Sharon Shinn & Molly Knox Ostertag’s Shattered Warrior is a Manifesto on the Strength of VulnerabilityArt by Molly Knox Ostertag Comics Reviews First Second
Writer: Sharon Shinn
Artist: Molly Knox Ostertag
Publisher: First Second
Release Date: May 16, 2017
One of the great pleasures of reviewing any kind of art lies in the works that take you by surprise, especially when you consider yourself jaded. Shattered Warrior is exactly that kind of wake up: a sharp, beautiful tale of revolution that is both an excellent example of young-adult literature and the kind of book its generation needs. Being the kind of person who mostly reads books that have pictures in them, I don’t know Sharon Shinn’s fantasy novels, but they seem to be popular and reasonably acclaimed. Her collaboration with Molly Knox Ostertag, best known for her Strong Female Protagonist webcomic, feels incredibly natural.
The story of Shattered Warrior takes place on a planet populated by humans that has been conquered by much more powerful and technically adept aliens, the Derichets. A young woman, Colleen, works in a factory overseen by these overlords, extracting valuable minerals from hunks of rock. Her family is dead, and she tries to lay low, but when her younger sister is found, she discovers a new sense of purpose. The foundation of the plot isn’t all that promising, unless you are easily romanced by simple speculative fiction. But what the authors do with it is what makes the difference.

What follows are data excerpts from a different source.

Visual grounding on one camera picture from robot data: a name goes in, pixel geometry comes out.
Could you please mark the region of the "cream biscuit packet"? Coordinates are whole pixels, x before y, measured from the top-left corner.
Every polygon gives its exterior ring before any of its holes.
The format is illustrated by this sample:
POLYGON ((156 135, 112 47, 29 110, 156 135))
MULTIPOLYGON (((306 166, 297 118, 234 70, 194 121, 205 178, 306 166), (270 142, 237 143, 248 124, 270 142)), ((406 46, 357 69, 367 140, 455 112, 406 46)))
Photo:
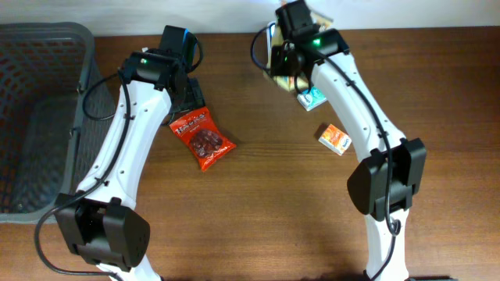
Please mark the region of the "cream biscuit packet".
POLYGON ((337 47, 327 33, 333 29, 334 21, 309 8, 304 1, 282 5, 275 15, 276 21, 268 29, 270 49, 265 71, 275 80, 291 78, 294 87, 298 87, 298 78, 302 76, 310 88, 310 71, 315 60, 310 50, 337 47))

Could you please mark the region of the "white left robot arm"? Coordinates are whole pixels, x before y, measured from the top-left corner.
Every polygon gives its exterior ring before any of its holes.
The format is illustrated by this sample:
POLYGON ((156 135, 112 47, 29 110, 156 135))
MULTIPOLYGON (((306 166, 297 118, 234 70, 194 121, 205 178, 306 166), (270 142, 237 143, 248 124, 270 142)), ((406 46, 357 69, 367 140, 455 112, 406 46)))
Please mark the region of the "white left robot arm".
POLYGON ((204 104, 189 78, 202 47, 193 33, 166 26, 157 48, 132 52, 118 69, 120 99, 111 126, 73 195, 60 194, 55 217, 70 252, 112 280, 159 280, 146 251, 151 228, 135 212, 138 182, 165 119, 204 104))

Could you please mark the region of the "red snack bag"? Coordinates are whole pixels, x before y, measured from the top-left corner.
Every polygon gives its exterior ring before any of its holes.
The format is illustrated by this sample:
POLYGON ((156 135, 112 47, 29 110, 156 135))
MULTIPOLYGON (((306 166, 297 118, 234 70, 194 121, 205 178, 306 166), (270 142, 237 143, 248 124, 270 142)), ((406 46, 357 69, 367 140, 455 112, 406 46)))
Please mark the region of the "red snack bag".
POLYGON ((170 129, 196 157, 202 171, 237 147, 218 130, 207 107, 181 116, 170 129))

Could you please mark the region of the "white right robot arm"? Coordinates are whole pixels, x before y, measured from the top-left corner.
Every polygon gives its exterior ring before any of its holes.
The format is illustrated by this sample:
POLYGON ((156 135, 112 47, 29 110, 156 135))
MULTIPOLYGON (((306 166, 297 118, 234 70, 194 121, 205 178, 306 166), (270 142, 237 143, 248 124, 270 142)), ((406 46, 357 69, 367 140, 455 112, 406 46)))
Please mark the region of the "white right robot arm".
POLYGON ((321 30, 304 1, 289 2, 275 14, 283 41, 272 48, 270 75, 304 75, 325 95, 352 139, 359 164, 347 187, 366 222, 365 277, 409 279, 405 225, 423 176, 427 157, 423 142, 408 140, 387 117, 338 30, 321 30))

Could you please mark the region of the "green tissue pack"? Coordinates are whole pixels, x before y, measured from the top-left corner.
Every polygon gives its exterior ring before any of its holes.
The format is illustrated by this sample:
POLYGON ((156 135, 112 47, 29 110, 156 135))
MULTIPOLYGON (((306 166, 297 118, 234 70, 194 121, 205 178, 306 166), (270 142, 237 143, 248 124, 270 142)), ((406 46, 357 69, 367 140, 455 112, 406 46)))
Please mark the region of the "green tissue pack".
POLYGON ((309 112, 325 103, 327 101, 327 98, 317 87, 312 87, 310 91, 304 91, 298 94, 297 100, 299 104, 307 112, 309 112))

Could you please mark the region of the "orange tissue pack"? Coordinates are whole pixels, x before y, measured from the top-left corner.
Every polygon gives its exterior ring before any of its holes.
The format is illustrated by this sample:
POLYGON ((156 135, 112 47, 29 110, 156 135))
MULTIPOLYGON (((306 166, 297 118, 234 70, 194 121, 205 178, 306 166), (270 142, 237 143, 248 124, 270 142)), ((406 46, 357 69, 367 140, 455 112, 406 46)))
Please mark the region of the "orange tissue pack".
POLYGON ((349 135, 332 124, 320 134, 318 141, 337 155, 343 155, 352 143, 349 135))

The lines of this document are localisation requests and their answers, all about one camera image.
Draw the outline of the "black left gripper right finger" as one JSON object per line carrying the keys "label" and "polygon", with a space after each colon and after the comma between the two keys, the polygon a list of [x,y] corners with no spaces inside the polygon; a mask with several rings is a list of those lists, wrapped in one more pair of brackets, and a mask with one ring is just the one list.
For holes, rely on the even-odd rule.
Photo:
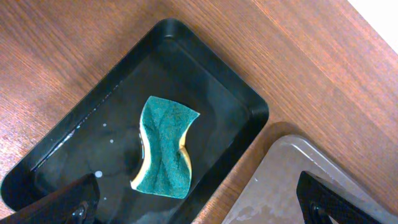
{"label": "black left gripper right finger", "polygon": [[309,171],[300,173],[296,194],[305,224],[332,224],[333,220],[337,223],[381,223],[339,195],[335,185]]}

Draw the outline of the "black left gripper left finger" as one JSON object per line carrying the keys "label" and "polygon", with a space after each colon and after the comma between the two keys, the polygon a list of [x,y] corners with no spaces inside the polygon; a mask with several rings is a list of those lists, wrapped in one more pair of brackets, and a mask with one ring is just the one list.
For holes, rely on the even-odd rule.
{"label": "black left gripper left finger", "polygon": [[100,190],[96,177],[87,174],[66,187],[1,220],[1,224],[95,222]]}

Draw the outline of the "green yellow sponge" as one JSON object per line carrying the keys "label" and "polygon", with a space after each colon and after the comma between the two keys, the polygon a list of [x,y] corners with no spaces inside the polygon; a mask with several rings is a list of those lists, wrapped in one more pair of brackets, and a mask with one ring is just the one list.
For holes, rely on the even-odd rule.
{"label": "green yellow sponge", "polygon": [[143,162],[130,181],[143,194],[183,199],[192,183],[192,163],[185,147],[187,132],[200,116],[165,98],[148,97],[139,120]]}

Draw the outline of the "black wash tray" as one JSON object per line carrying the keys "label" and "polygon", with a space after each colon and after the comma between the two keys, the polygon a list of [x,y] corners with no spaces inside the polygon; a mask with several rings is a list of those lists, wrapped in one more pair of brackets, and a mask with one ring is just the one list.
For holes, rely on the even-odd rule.
{"label": "black wash tray", "polygon": [[[200,114],[187,133],[193,177],[185,199],[130,186],[150,96]],[[100,170],[96,223],[190,223],[268,117],[267,103],[185,24],[164,19],[7,173],[1,198],[17,211]]]}

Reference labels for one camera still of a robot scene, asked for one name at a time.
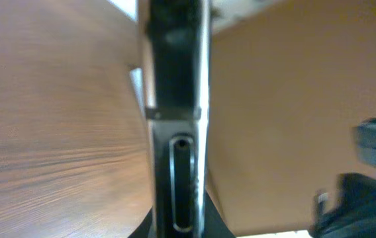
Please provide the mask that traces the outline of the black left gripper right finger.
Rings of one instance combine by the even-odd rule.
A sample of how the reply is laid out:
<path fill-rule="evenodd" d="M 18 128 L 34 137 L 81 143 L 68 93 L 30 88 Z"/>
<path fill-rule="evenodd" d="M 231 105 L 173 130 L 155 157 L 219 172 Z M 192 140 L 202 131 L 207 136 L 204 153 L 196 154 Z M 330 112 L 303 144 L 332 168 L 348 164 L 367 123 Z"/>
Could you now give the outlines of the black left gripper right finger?
<path fill-rule="evenodd" d="M 205 229 L 203 238 L 236 238 L 226 226 L 208 192 L 205 192 Z"/>

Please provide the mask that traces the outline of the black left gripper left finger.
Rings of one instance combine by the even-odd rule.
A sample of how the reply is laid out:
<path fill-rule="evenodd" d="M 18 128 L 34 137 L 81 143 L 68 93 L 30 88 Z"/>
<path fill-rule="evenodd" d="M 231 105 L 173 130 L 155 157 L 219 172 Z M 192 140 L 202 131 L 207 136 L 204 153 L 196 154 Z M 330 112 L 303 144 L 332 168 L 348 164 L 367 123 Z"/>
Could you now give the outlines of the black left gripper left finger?
<path fill-rule="evenodd" d="M 146 217 L 128 238 L 154 238 L 152 209 L 148 211 Z"/>

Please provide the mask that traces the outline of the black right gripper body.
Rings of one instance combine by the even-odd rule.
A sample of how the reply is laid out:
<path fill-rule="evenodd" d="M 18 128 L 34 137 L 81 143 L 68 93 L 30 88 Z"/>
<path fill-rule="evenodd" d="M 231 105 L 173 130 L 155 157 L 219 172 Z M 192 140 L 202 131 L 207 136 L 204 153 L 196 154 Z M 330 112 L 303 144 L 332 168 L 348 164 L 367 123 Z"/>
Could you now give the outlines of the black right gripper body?
<path fill-rule="evenodd" d="M 353 128 L 357 155 L 363 163 L 376 168 L 376 118 Z M 338 180 L 338 205 L 325 211 L 328 194 L 314 197 L 314 223 L 311 237 L 376 238 L 376 178 L 360 173 L 344 173 Z"/>

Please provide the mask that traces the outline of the black smartphone silver back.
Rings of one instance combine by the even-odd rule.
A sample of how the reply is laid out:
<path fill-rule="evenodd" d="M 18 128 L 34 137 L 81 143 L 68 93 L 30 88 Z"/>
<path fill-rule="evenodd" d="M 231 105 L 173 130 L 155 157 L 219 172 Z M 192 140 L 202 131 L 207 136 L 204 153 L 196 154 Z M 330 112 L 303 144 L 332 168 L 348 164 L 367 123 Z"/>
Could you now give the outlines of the black smartphone silver back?
<path fill-rule="evenodd" d="M 209 0 L 138 3 L 157 237 L 205 232 L 211 7 Z"/>

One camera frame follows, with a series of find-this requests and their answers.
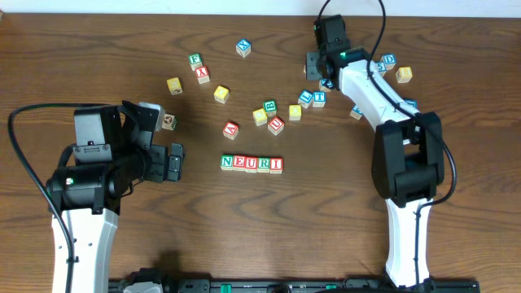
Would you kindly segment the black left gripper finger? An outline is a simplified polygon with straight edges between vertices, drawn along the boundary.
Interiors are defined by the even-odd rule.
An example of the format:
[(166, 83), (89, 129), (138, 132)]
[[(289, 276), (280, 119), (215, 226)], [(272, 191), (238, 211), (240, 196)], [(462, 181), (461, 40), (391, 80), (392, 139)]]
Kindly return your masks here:
[(120, 112), (125, 115), (123, 124), (125, 138), (145, 151), (150, 150), (155, 132), (155, 122), (151, 118), (151, 110), (124, 100), (120, 106)]
[(167, 173), (168, 181), (179, 181), (181, 179), (184, 156), (185, 153), (183, 145), (179, 143), (172, 143), (169, 155), (169, 169)]

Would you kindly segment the blue P wooden block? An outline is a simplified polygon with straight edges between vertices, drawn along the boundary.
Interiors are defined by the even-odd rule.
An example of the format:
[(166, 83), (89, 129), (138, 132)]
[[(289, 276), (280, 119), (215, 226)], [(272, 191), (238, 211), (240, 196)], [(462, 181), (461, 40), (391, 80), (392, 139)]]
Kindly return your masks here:
[(321, 79), (319, 81), (319, 90), (323, 92), (331, 92), (334, 89), (334, 84), (329, 79)]

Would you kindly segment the blue T wooden block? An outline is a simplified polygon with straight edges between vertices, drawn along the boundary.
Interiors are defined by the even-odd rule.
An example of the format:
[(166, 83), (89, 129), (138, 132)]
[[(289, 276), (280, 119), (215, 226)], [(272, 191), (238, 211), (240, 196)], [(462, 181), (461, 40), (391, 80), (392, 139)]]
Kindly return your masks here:
[(313, 93), (313, 107), (324, 107), (326, 104), (326, 94), (321, 91)]

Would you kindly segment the green N wooden block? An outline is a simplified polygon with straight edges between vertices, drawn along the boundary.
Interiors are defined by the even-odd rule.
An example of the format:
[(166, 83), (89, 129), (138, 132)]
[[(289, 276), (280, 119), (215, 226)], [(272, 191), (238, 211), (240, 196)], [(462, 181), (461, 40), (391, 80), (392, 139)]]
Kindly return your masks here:
[(234, 157), (232, 155), (222, 155), (221, 156), (221, 169), (222, 170), (233, 170), (233, 159)]

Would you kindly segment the red E wooden block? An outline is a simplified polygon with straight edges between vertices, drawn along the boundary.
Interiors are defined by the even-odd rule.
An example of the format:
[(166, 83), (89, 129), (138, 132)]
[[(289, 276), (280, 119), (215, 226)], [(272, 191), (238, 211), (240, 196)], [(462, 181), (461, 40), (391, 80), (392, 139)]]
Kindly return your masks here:
[(244, 155), (234, 155), (232, 167), (234, 171), (244, 171), (245, 170), (245, 159)]

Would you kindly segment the green R wooden block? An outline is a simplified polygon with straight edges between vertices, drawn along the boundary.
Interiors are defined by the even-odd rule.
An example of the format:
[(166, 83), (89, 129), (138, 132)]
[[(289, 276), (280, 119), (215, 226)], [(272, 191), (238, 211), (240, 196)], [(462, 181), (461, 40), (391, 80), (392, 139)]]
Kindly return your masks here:
[(270, 173), (270, 158), (258, 157), (257, 172)]

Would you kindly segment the red I wooden block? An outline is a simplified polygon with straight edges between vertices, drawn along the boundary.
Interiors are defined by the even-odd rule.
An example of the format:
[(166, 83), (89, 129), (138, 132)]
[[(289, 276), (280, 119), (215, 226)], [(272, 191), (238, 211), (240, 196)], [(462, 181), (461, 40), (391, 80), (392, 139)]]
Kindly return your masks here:
[(271, 158), (269, 165), (269, 172), (273, 174), (280, 174), (283, 171), (283, 158)]

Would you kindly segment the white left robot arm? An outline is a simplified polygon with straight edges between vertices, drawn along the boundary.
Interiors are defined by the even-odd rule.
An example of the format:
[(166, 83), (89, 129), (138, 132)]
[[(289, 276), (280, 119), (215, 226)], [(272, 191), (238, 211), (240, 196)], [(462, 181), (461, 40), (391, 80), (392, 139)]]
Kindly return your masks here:
[(157, 104), (79, 107), (73, 118), (77, 141), (46, 183), (58, 210), (52, 290), (106, 292), (120, 201), (143, 181), (179, 181), (184, 150), (153, 144), (176, 124)]

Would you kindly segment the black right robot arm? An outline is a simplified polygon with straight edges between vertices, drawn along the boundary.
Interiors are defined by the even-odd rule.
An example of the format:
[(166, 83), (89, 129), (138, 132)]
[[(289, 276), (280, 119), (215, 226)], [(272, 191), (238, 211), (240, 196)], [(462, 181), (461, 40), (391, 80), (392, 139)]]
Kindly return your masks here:
[(305, 67), (308, 80), (328, 80), (374, 130), (371, 176), (386, 202), (389, 224), (386, 275), (397, 289), (420, 288), (430, 277), (428, 217), (444, 181), (440, 118), (408, 104), (363, 49), (309, 52)]

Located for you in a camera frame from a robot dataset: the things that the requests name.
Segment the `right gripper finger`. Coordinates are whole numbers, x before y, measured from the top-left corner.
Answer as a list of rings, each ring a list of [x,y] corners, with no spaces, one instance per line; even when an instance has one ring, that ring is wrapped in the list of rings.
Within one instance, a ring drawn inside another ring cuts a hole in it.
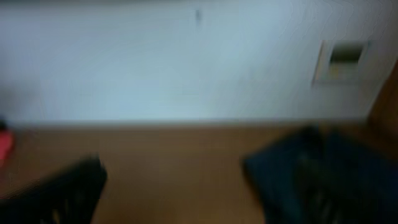
[[[87,157],[1,197],[1,223],[91,223],[108,178]]]

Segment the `navy blue shorts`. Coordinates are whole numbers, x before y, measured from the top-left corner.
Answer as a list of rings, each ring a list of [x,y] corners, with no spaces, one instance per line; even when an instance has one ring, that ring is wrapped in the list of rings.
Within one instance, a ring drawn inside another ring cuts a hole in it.
[[[397,162],[309,126],[247,155],[267,223],[397,223]]]

Shattered Warrior often resembles Star Wars, especially in its architecture and fashion design, both of which feel practical without sacrificing aesthetics and have an appealing kind of archaism. That makes sense. But it moves more lightly than many other space stories, unburdened by the weight of mythology and geography. Ostertag’s character design is deft and varied, with a thick, dark line that resembles that of Faith Erin Hicks, but a little simpler. She mostly uses her figures’ eyes and their body language to convey emotions.
Unlike a large portion of other novelists who tackle sequential art, Shinn doesn’t overwrite. There are chunks of pages that have no words or very few of them, allowing the story to develop through visuals rather than assuming readers won’t figure it out and leading them along a given path. The coloring is particularly notable, establishing contrasts between past and present through palette and mood. You could make a graph of how the colors evolve throughout the narrative and also have a good idea of the emotional tenor of the story based on what tones come to the forefront.
Finally, the plot moves. The authors don’t waste time on backstory or on explaining “why”s. Sure, there are a few complaints to dull the luster. The love interest is a convenient stand-up guy, a sort of magically strong and sensitive dude. The aliens evoke Elfquest with their stocky bodies and big ears. Sometimes the plot lacks friction. But on the whole, the flaws aren’t noticeable. Instead, the book has an ability to pick you up and carry you along on its emotional flow. It’s an escape and it’s a manifesto that says forging new connections is the best thing you can do in a world where your oppressors hold all the power. It’s a book about the strength you gain from letting yourself be vulnerable, which makes it both good and important at the present moment.